USA Today recently investigated a controversial federal program in which the U.S. Justice Department has sought to keep some of the country's most dangerous sexual predators behind bars after the conclusion of their prison sentences through what is known as civil confinement. But according to USA Today's review of 136 cases, the Justice Department has lost or dropped 61 cases while winning court approval to continue detaining just 15 predators. Part of the reason is because the criteria used to determine which perpetrators should remain detained is so complicated and contradictory it borders on ridiculous. According to the investigation:

To successfully commit a person, government attorneys have to prove three things: First that he molested a child or committed a violent sex crime; second that he has a mental disorder; and third, that his illness means he will have 'serious difficulty' refraining from new sex crimes if freed.
The investigation went on to note that among those released were those who had racked up multiple offenses against children -- but because it was determined that they couldn't be proven to definitively meet the other criteria they were set free. According to the current standards, "Past offenses alone cannot show whether someone is mentally ill or likely to commit new crimes." Only when it comes to molesting children this is patently false.

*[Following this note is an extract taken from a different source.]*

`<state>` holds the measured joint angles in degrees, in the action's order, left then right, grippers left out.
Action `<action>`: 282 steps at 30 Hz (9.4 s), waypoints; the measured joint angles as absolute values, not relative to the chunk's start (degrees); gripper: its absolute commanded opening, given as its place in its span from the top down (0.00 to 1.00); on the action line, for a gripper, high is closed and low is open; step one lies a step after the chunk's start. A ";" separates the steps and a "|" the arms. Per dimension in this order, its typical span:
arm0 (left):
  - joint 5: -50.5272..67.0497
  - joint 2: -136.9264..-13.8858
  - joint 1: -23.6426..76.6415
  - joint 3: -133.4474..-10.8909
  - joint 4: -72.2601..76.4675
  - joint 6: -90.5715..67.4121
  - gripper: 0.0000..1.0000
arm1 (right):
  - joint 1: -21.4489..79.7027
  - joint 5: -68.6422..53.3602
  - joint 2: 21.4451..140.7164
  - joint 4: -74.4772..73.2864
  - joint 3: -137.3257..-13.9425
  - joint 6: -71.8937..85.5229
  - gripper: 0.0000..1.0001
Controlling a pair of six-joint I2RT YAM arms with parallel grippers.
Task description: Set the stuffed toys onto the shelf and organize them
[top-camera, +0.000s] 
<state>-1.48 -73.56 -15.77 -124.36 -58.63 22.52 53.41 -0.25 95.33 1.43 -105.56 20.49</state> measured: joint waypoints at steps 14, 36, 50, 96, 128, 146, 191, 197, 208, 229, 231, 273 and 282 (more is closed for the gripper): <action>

Unlike selling drugs or stealing a car which are often crimes in which need (or greed) collide with opportunity, pedophilia is a crime of pathology. In other words, if someone robs a bank or sells drugs but eventually gets a better job (or wins the lottery) thus affording them the financial stability those crimes once did, they are unlikely to sell drugs again. (See Jay-Z.) But if someone is a pedophile it is because they are attracted to children. No change in circumstance has ever been proven capable of changing that. Therefore if someone has sexually abused children before, that is in fact a predictor of his likelihood of committing such a crime again, as Theodore Sypnier proves, regardless of his age.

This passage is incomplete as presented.